Aim of the task: Although pictures appear in the data, the answer should contain only the lines from its start through the line with "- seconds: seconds", written out exactly.

Given information:
============

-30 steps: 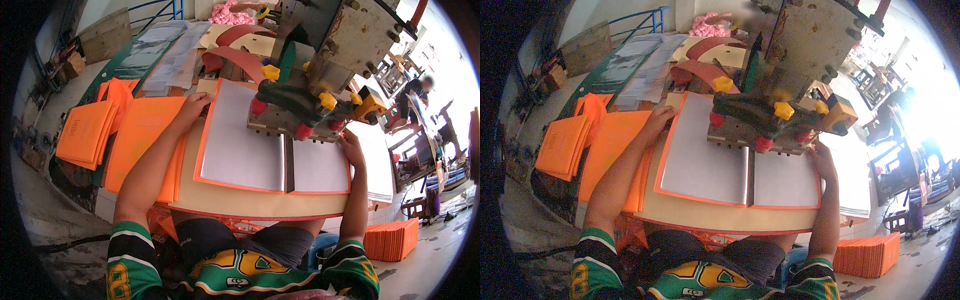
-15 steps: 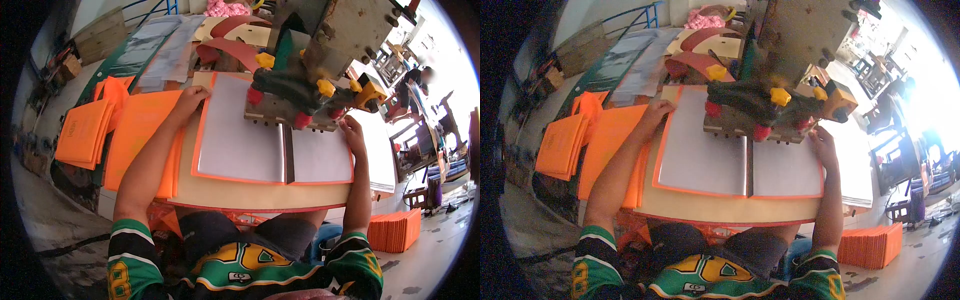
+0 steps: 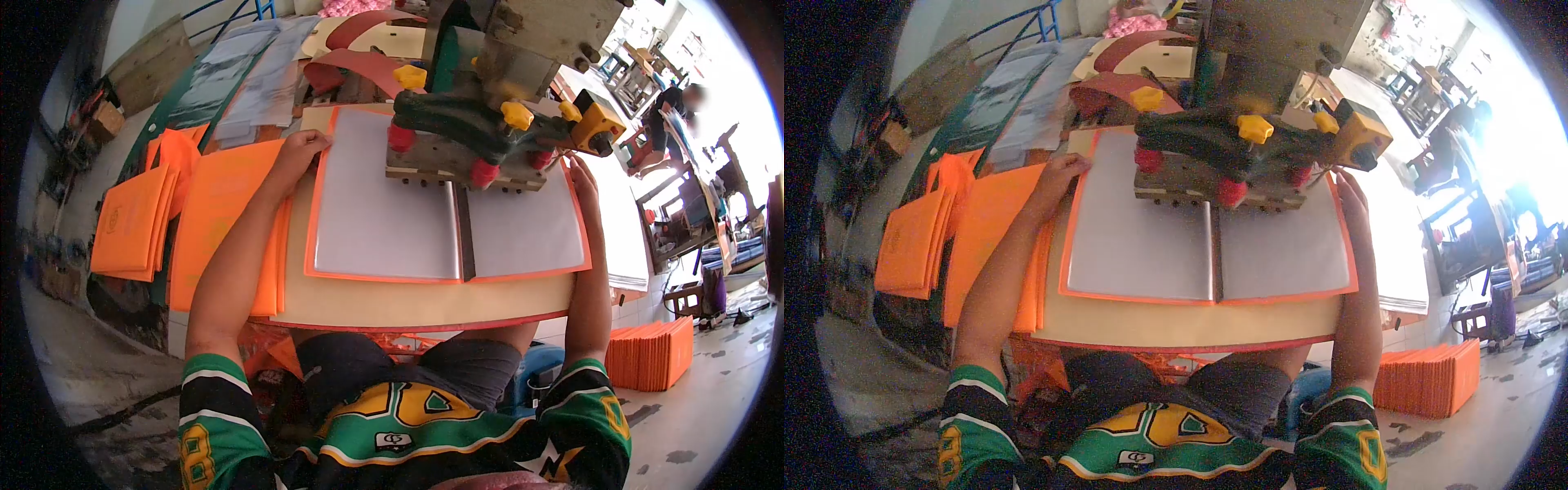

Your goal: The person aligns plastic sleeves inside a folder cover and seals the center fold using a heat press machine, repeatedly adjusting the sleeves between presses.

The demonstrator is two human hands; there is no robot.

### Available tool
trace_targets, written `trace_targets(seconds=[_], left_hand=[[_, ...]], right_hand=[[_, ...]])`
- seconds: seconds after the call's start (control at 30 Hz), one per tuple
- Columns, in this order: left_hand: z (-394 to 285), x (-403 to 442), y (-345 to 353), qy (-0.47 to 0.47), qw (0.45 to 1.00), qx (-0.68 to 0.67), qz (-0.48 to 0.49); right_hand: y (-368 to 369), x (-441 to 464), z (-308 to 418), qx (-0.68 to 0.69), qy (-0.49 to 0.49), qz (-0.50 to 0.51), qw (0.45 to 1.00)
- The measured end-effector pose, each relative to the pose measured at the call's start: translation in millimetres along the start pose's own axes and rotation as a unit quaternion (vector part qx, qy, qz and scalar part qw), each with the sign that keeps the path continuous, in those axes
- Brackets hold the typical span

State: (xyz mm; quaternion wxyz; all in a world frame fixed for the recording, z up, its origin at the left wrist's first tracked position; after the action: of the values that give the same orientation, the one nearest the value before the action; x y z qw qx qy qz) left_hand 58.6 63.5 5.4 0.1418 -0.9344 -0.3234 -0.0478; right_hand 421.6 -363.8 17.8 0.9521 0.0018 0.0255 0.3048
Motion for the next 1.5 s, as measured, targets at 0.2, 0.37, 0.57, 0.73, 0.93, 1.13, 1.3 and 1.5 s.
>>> trace_targets(seconds=[0.2,0.37,0.57,0.73,0.93,1.13,1.3,1.5], left_hand=[[-3,0,0,0.001,0.996,-0.083,-0.017],[7,7,-3,0.012,0.992,-0.127,-0.011],[14,14,-3,0.042,0.984,-0.172,0.004],[5,9,-2,0.039,0.98,-0.194,-0.003],[3,9,-1,0.052,0.979,-0.198,0.004],[5,10,-3,0.045,0.983,-0.18,-0.004],[3,8,-2,0.041,0.983,-0.181,-0.011],[12,12,-6,0.08,0.989,0.127,0.001]], right_hand=[[4,-2,2,0.001,-0.002,0.0,1.0],[-4,4,-4,-0.04,0.017,-0.018,0.999],[-35,35,-18,-0.014,-0.078,0.025,0.997],[-13,12,-1,0.064,-0.041,0.043,0.996],[-9,14,-3,0.079,-0.041,0.047,0.995],[-7,11,-3,0.085,-0.03,0.044,0.995],[-10,14,-1,0.075,-0.027,0.035,0.996],[-20,17,-18,-0.069,-0.017,-0.019,0.997]])
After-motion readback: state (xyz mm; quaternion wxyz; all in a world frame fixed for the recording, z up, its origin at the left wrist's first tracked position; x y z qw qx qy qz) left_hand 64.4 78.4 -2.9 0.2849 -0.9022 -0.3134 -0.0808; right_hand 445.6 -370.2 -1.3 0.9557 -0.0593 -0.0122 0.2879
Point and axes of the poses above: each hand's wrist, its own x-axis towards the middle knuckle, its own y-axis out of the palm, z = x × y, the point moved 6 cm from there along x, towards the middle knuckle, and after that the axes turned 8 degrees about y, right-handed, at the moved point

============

Finished exercise:
-30 steps: 
-15 steps: 
+0 steps: 

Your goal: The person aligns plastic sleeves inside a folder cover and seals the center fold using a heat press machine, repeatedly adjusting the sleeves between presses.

The demonstrator is two human hands; there is no robot.

### Available tool
trace_targets, written `trace_targets(seconds=[_], left_hand=[[_, ...]], right_hand=[[_, ...]])`
- seconds: seconds after the call's start (control at 30 Hz), one per tuple

The exercise is now finished.